7.3 The Compensation Committee shall be responsible, on the recommendation of the CEO, for the allocation, grant and administration of Options under the Scheme. Without prejudice to the generality of the foregoing, the Compensation Committee shall have the power to:

(a) identify Eligible Employees in accordance with the eligibility criteria set out in Clause 4 and recommend or approve the grant of Options to such Eligible Employees;

(b) determine, in respect of each grant, the number of Options to be granted, the Grant Price (in accordance with Clause 5), the Vesting schedule (in accordance with Clause 6), the Exercise Period and such other terms and conditions as it may consider appropriate, consistent with this Scheme;

(c) issue Grant Letters and prescribe the form of any notices, declarations or other documents to be used in connection with the Scheme;

(d) frame, vary, modify and rescind rules, regulations, guidelines and procedures for the administration of the Scheme;

(e) decide all questions of fact, interpretation and application that may arise in relation to the Scheme; and

(f) exercise such other powers and perform such other functions as may be delegated to it by the Board, subject to applicable law.

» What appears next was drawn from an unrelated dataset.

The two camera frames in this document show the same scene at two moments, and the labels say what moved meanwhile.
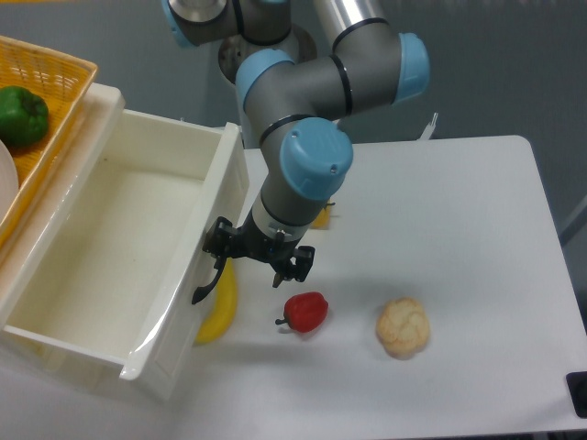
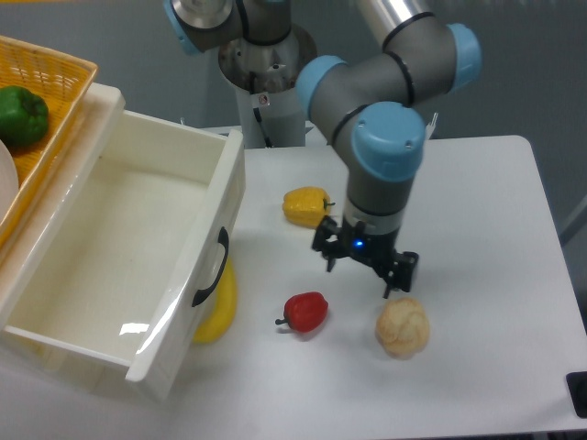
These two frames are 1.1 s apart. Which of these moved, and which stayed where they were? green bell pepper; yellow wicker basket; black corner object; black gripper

7.4 The CEO shall make recommendations to the Compensation Committee in respect of the Eligible Employees to whom Options should be granted and the number of Options to be granted to each such Eligible Employee. The Compensation Committee shall consider such recommendations and may approve, reject or modify the same in its discretion.

7.5 All decisions, determinations and interpretations of the Compensation Committee in respect of the Scheme shall be final and binding on the Company, the Eligible Employees, the Option Holders and all other persons claiming under them, save in the case of manifest error.

8. LAPSE OF OPTIONS

Resignation or Termination

8.1 Notwithstanding anything to the contrary contained in Clause 6, in the event that an Option Holder cease to be in employment of the Company or any of its Subsidiaries for any reason

Page 8 of 15


NETSOL Technologies Limited – Employee Share Option Scheme

(including termination of employment for misconduct) other than Retirement or death, all options not vested as on that day shall expire. Provided, the employee shall, subject to the terms and conditions of the scheme, may be entitled to retain all the vested options.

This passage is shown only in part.